* INFORMATION PROVIDED
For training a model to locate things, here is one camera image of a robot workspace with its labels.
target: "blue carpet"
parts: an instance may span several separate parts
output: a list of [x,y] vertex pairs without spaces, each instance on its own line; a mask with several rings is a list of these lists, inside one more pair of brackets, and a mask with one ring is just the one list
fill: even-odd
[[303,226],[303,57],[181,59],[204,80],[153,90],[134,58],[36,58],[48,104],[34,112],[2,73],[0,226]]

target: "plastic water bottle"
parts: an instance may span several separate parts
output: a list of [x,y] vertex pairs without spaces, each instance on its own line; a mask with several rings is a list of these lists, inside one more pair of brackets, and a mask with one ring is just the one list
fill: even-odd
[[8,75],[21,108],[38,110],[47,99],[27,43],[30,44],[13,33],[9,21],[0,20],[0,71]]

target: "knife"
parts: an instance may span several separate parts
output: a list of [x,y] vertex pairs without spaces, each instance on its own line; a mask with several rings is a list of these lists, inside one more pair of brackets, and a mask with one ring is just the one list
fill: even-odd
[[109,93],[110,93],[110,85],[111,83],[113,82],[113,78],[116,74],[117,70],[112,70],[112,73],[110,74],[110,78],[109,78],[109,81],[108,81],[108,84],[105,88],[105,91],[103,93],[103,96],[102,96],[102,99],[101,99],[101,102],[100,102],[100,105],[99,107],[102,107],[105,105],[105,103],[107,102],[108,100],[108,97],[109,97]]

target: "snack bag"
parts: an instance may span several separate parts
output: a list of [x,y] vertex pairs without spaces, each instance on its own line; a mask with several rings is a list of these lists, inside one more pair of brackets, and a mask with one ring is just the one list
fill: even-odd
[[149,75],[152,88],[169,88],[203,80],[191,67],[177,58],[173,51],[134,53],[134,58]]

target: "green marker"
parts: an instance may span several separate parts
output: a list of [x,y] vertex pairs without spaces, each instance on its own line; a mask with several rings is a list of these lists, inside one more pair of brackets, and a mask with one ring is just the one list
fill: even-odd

* WORK TO BE COMPLETED
Search the listing for the word "target" and return each line that holds it.

* SOLUTION TO THIS TASK
target: "blue carpet"
target: "plastic water bottle"
target: "knife"
target: "snack bag"
target: "green marker"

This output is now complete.